Search the listing below for the word "camera" and copy each line that holds it.

--------------------------------

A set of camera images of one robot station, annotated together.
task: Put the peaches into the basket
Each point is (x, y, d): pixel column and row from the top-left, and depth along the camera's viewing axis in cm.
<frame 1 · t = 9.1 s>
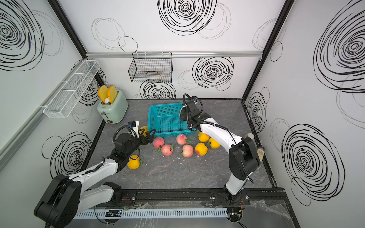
left hand: (149, 129, 83), fingers open
right hand: (185, 112, 87), fingers open
teal plastic basket: (165, 119, 109), on the table
mint green toaster: (113, 113, 99), point 12 cm above the table
left yellow toast slice: (103, 91, 96), point 23 cm above the table
right yellow toast slice: (112, 93, 98), point 21 cm above the table
yellow peach front left: (133, 164, 80), point 8 cm above the table
pink peach far left: (158, 141, 90), point 7 cm above the table
pink peach lower left: (166, 149, 87), point 7 cm above the table
pink peach upper middle: (181, 139, 92), point 6 cm above the table
pink peach lower middle: (187, 150, 86), point 7 cm above the table
yellow peach lower middle: (200, 149, 87), point 7 cm above the table

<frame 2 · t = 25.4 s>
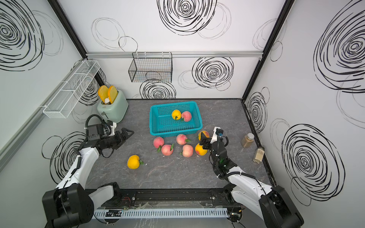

--------------------------------

Answer section:
A set of camera images of one robot station, annotated together.
Each point is (x, y, d): pixel column and row from the top-left, and depth along the camera's viewing axis in cm.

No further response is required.